Summary Safety Review - ULORIC (febuxostat) - Assessing the Potential Risk of Heart Failure

Review decision

A Summary Safety Review complements other safety related information to help Canadians make informed decisions about their use of health products. Each summary outlines what was assessed in Health Canada’s review, what was found and what action was taken by Health Canada, if any.


Issued: 2016-04-01

Product

Uloric (febuxostat)

Potential Safety Issue

Heart Failure

Key Messages

  • Uloric (febuxostat) is a drug used to treat gout, a painful form of arthritis.
  • During routine monitoring of information received from the manufacturer, several international cases of heart failure suspected of being linked with the use of febuxostat were found. A safety review was carried out by Health Canada to further assess the issue.
  • Health Canada has asked the manufacturer to update the Canadian prescribing information for febuxostat to include the risk of heart failure in patients that have cardiovascular disease and/or other risk factors.

Overview

Health Canada carried out a safety review after finding several international cases of heart failure suspected of being linked with the use of Uloric (febuxostat). Heart failure, also known as congestive heart failure, occurs when the heart muscle is not able to pump blood properly. Health problems, such as narrowed arteries in the heart (coronary artery disease) or high blood pressure, gradually leave the heart unable to pump efficiently. Signs of heart failure may include shortness of breath, fatigue and weakness, swelling (edema) in the legs, ankles and feet and rapid or irregular heartbeat.

Use in Canada

  • Febuxostat has been marketed in Canada under the brand name Uloric since 2010.
  • Febuxostat is an oral medication used for the treatment of gout (a painful inflammation of joints caused when uric acid forms hard crystals in the joint) to lower uric acid levels in the blood.
  • At the time of the review, there were approximately 82,000 prescriptions each year for Uloric in Canada.

Safety Review Findings

  • At the time of the review, no cases of heart failure linked with febuxostat use were reported in Canada.
  • As of March 01, 2015, there were 32 Individual Case Safety Reports of heart failure suspected of being linked with febuxostat use in the World Health Organization (WHO) Global Individual Case Safety Reports Database System, of which 8 were linked with deaths.a
  • Scientific literature reports that hyperuricemia (high levels of uric acid in the blood) and gout are linked with an increased risk of cardiovascular disease which affects the interpretation of cardiovascular side effects in this population. Researchers also mentioned that a contribution from febuxostat causing or worsening heart failure could not be ruled out.

Conclusions and actions

  • Based on all of the information reviewed, Health Canada has asked the manufacturer of Uloric (febuxostat) to include a statement regarding the potential increased risk of heart failure in patients with pre-existing cardiovascular disease and/or risk factors in the Canadian prescribing information document.
  • Health Canada will continue to monitor side effect information for febuxostat, as it does for all health products on the Canadian market, to identify and assess potential harms. Health Canada will take appropriate and timely action, if and when any new health risks are identified.

Additional information

The analysis that contributed to this safety review included scientific and medical literature, Canadian and international adverse reaction reports and what is known about the use of this drug both in Canada and internationally.

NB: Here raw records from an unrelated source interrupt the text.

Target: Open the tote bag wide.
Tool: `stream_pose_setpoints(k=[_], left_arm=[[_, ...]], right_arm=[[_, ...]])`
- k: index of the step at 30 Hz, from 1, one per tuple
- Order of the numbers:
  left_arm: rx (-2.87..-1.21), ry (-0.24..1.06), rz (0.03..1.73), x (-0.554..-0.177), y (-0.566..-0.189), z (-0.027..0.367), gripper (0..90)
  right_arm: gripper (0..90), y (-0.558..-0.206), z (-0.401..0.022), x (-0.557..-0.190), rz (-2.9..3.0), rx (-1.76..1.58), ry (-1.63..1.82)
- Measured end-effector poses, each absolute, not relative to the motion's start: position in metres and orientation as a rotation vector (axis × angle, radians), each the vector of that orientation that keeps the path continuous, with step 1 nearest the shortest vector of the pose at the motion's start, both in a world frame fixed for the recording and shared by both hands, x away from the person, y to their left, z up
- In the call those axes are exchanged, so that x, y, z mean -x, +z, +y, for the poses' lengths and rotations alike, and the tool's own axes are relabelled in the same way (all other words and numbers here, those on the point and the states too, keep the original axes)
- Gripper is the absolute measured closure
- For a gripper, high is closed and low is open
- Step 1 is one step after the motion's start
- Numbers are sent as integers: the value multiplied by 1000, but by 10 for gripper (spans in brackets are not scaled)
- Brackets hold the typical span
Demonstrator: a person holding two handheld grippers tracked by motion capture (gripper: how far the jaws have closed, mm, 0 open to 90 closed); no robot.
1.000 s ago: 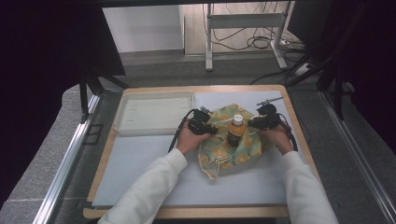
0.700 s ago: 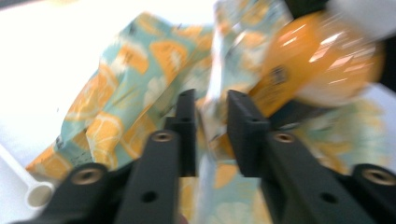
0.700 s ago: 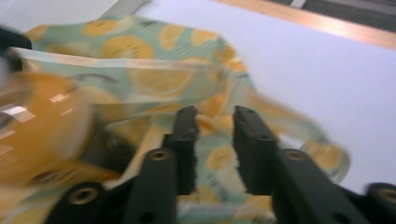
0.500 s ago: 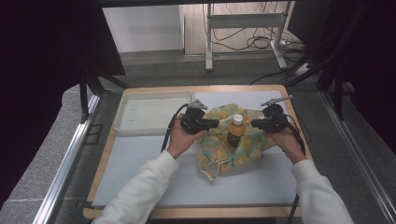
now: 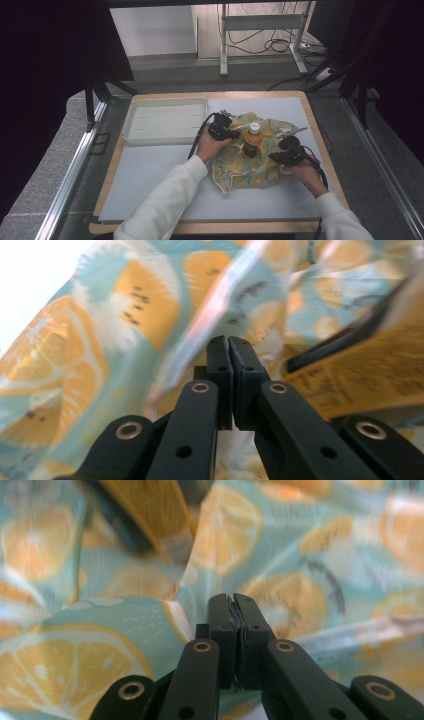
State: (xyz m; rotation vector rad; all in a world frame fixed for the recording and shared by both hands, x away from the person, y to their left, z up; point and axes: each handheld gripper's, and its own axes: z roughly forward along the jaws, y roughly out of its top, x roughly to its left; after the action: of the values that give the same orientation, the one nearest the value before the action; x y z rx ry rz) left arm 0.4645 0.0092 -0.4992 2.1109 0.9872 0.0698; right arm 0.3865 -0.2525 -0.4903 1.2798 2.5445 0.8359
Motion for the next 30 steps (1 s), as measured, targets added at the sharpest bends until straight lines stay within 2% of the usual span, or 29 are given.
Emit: stream_pose_setpoints(k=[6, 12, 23, 30], left_arm=[[-2109, 48, 1023, -472, -507, 12, 885], [-2094, 17, 1018, -472, -506, 13, 884], [-2039, 49, 853, -434, -453, 35, 889], [-2014, 93, 822, -404, -441, 59, 893]], right_arm=[[872, -502, -271, -376, 2539, -1316, 857], [871, -502, -271, -377, 2542, -1305, 865], [863, -457, -277, -378, 2418, -1252, 1043], [860, -441, -275, -374, 2390, -1217, 1112]])
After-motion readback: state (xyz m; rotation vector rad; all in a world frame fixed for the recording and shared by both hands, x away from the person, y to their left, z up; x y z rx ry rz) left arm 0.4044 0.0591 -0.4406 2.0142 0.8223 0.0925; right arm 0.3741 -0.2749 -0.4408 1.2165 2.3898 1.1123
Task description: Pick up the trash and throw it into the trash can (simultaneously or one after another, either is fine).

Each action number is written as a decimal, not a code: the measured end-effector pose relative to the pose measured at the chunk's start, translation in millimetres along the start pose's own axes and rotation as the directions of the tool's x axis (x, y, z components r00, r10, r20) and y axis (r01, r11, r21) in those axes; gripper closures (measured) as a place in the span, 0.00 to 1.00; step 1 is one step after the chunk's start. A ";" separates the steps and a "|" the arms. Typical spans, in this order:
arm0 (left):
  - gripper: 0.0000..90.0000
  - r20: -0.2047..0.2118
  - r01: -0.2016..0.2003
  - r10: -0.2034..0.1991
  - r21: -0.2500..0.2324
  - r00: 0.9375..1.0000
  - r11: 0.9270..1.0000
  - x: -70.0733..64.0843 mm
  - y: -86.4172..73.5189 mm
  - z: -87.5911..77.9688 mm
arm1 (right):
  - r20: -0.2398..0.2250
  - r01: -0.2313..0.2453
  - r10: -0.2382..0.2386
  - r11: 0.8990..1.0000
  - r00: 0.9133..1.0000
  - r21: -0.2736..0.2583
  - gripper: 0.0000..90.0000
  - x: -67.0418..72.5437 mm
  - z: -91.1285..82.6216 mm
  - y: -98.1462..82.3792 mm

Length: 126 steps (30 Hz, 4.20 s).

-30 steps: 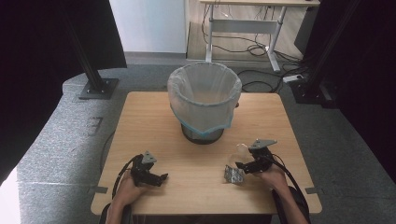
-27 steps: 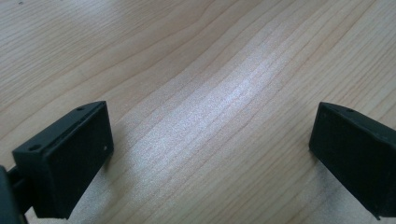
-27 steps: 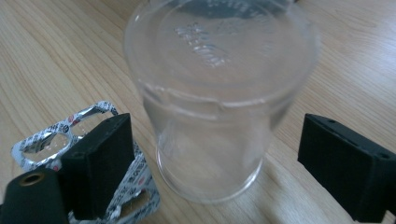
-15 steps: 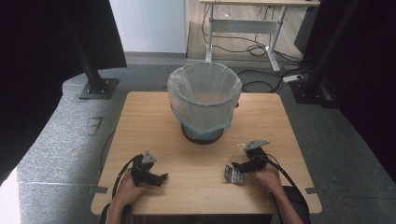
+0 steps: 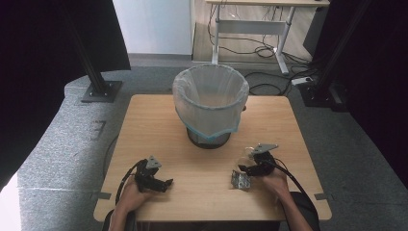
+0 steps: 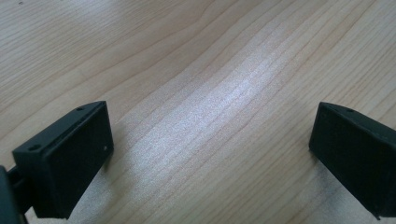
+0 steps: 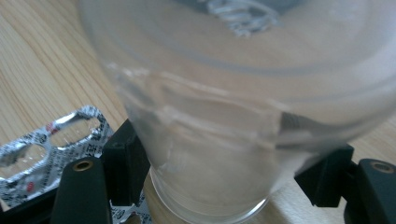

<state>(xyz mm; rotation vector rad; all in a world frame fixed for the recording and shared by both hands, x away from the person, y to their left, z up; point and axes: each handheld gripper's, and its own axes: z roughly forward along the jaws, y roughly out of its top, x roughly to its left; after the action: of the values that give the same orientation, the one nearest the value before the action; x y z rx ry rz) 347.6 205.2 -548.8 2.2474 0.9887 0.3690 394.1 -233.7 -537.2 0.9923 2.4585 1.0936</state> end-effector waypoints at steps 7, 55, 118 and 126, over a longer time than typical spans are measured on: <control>0.00 0.000 0.000 0.000 0.000 1.000 1.000 0.0 0.0 0.0 | -0.009 -0.007 0.007 1.000 1.000 -0.011 0.32 -2.9 -14.2 9.3; 0.00 0.000 0.000 0.000 0.000 1.000 1.000 0.0 0.1 -0.1 | -0.069 0.018 -0.018 1.000 0.997 0.000 0.33 -7.1 -92.8 99.7; 0.00 -0.002 0.001 -0.001 0.000 1.000 1.000 -0.2 0.1 0.1 | -0.072 0.032 -0.034 0.999 0.997 -0.029 0.33 -19.2 -127.5 266.4; 0.00 -0.003 0.003 -0.003 0.001 1.000 1.000 -0.2 0.3 0.1 | -0.069 0.034 -0.036 0.999 0.997 -0.032 0.33 -15.7 -113.5 284.8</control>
<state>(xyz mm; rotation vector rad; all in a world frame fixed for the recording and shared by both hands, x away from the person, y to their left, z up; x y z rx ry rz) 347.7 204.9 -548.7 2.2466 0.9931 0.3706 486.3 -170.1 -251.3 0.9139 2.4956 1.1699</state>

For additional information, contact the Marketed Health Products Directorate.

Footnotes

  1. World Health Otranization (WHO) adverse reaction information provided by: The WHO collaborating Centre for International Drug Monitoring. This information is not homogeneous with respect to the sources of the information or the likelihood that the pharmaceutical product caused the suspected adverse reaction. Also, this information does not represent the opinion of the WHO.